Austin’s work was central in the development of functional/notional theory. His categories and examples also provide a rich source of classroom activities.

Paul Grice is best known in language teaching circles for his article ‘The Logic of Conversation’. Grice offers a set of rules to be followed in effective conversation. The overarching rule is ‘cooperation’.

We can only converse effectively if both sides agree, as it were, to play the game. Under the large rule there are four smaller maxims:

  1. Quantity: Make your contribution as informative as required. Do not make it more informative than is required.
  2. Quality: Say only what you believe to be true. Do not say that for which you lack evidence.
  3. Relation: Be relevant.
  4. Manner: Avoid obscurity. Avoid ambiguity. Be brief.

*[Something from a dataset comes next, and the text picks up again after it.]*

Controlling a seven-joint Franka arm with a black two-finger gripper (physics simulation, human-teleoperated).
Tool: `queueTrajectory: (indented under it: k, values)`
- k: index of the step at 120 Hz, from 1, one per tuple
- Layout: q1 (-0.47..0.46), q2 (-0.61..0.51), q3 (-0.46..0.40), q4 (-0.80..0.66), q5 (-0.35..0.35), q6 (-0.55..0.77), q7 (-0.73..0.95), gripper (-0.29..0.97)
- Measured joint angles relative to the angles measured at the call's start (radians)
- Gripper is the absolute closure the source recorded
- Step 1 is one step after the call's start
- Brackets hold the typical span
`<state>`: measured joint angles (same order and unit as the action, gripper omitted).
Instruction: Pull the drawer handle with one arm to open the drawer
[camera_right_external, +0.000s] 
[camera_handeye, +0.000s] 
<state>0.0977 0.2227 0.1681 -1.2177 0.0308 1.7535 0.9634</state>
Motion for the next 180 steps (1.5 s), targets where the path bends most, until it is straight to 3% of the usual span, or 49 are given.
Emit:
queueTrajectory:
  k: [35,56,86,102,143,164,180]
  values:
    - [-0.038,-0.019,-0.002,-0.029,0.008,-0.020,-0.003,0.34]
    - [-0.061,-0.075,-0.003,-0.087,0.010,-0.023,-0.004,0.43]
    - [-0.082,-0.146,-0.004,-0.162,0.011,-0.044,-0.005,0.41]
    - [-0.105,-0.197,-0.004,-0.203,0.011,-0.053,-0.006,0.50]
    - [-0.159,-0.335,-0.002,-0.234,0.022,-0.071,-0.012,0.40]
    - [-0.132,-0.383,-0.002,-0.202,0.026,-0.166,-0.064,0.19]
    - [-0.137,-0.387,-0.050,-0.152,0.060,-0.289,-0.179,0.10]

Be orderly.


Grice’s article has come in for a good deal of criticism, and many of these criticisms were echoed by members of the audience. ‘Most conversations are not really like this, as Harold Pinter’s plays demonstrate’; ‘These ideas are very culturally bound – Arabs have different ideas of what is relevant, for instance.’

John Searle is Professor of Philosophy at Berkeley, California, USA. He was a student of Austin’s, and has since developed a wide-ranging theory of language in which the ideas of Austin and Wittgenstein are central. He has published a succession of influential books, each relating language to a broader canvas. Intentionality explores how language relates to the outside world. The Construction of Social Reality explores how language affects and is affected by social institutions such as money, war, marriage, law and government. His more recent The Rediscovery of the Mind both summarises his previous work, and leads into a new dialogue with neuro-physiology, setting out what we know of the functioning of the brain in processing language. This research is taken a step further in his most recent published work Consciousness and Language.

Searle has made many important contributions to our field and provides a principled justification for language teaching methods that focus on the use of language in society rather than on formal grammar-in-the-head. He takes much further Wittgenstein’s ‘language therapy’ idea, and provides convincing critiques of fashionable theories such as those of Chomsky. Searle is still writing. His ideas have a relevance and power that is vastly refreshing.